心の中に奏でる、永遠の向日葵
行きは、多分興奮していて気づかなかったんだろうけど、向日葵の手は、目で見る以上に、骨ばっていた。
細くて、俺がすべての力を出して握ったりでもしたら、ポキッと折れてしまいそうなくらい。
外に出ると、暗がりの中にいた向日葵が、太陽の光のおかげでしっかりと見えた。
体も、なんだかひどく細く感じた。
花柄のワンピースの下から覗かす足は、本当に骨同然だ。冗談抜きに、大げさとかでもなく、事実だ。

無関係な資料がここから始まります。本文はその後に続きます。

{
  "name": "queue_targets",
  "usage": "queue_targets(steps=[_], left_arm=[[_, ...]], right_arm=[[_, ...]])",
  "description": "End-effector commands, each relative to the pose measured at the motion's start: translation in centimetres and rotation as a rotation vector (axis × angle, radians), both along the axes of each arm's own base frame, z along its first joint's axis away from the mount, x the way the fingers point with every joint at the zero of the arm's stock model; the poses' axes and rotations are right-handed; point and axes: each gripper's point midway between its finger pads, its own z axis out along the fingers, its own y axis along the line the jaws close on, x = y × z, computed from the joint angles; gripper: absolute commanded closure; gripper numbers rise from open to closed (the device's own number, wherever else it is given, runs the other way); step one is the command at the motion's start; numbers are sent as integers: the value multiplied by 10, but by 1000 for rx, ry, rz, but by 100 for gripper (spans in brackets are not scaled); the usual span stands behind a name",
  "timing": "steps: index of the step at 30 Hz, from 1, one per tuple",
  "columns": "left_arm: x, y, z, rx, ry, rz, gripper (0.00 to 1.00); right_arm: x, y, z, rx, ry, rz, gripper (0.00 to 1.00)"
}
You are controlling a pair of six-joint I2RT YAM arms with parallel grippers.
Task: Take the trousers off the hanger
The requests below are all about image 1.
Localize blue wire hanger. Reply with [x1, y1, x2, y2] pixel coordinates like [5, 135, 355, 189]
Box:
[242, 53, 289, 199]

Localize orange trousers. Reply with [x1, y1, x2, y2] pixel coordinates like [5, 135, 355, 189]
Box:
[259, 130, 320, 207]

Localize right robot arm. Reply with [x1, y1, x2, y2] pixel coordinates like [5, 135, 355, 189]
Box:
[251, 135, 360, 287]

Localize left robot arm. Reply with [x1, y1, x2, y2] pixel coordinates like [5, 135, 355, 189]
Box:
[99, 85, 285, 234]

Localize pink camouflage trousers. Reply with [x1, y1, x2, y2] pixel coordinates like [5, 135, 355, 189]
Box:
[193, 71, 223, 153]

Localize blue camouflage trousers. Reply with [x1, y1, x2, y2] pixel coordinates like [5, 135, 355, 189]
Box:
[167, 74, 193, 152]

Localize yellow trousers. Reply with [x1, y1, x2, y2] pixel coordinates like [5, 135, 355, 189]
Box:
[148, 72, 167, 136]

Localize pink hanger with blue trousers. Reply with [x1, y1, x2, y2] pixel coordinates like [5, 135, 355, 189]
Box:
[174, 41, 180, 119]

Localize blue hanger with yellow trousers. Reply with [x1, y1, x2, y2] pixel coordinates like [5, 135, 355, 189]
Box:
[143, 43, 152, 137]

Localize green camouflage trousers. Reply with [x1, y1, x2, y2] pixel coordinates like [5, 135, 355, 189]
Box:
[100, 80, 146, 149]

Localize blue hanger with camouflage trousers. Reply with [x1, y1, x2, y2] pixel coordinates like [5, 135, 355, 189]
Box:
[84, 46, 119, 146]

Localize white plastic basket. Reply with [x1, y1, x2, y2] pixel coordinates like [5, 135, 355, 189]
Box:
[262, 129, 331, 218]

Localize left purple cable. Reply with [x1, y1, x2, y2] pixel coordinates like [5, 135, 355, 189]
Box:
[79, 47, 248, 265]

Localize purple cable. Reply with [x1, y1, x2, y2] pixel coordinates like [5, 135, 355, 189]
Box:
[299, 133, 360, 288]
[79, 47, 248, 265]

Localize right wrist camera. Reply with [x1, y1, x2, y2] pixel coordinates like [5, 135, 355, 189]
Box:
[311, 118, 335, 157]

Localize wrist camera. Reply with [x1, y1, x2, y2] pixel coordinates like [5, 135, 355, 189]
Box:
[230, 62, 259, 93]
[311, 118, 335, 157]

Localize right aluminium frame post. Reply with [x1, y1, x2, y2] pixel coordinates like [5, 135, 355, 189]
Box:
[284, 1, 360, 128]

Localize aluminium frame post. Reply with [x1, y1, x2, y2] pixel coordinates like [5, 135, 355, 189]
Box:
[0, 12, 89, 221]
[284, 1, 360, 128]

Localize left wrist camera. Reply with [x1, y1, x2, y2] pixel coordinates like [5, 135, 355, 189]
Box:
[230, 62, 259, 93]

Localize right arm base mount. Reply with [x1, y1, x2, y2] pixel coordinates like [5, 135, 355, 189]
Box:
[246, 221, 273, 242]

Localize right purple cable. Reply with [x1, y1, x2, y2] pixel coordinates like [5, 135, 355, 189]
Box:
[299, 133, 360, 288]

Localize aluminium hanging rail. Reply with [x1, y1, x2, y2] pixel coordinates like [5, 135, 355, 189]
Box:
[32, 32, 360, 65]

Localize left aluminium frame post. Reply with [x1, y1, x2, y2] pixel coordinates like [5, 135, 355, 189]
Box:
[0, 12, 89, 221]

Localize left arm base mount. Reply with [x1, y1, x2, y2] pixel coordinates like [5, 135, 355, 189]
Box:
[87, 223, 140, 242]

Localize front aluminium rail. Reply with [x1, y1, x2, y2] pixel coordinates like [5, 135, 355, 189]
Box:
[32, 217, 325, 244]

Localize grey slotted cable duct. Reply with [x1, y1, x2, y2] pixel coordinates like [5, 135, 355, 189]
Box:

あんまり食べないのだろうか?いや、でもこの前、向日葵の家でご飯を食べたときは、向日葵も普通に食べてたし。
じゃあ、なんでこんな、病人みたいに…。
チリンチリン!
突然、甲高いベルの音がした。目の前を、自転車が高速で走り抜けていく。
「っわ!あっぶなぁ」
驚きのあまり、向日葵の手を、少し乱暴に引っ張ってしまった。
…しまった。あともう少し遅かったら、二人ともあの自転車にぶつかっていた。
俺が向日葵と手を繋いでる一番の理由は、俺が白杖代わりになるためなのに。これじゃ、手を繋いでいる意味がない。
「ご、ごめん、向日葵。大丈夫か?」
向日葵も、突然の事に驚いているのか、俺の質問を返すのに、数秒の空きが出来た。
「…う、うん。ああ、怖かった」
「ごめん。ちょっと考え事してて…」
改めて謝ると、向日葵は何でもない事のように、首を横に振った。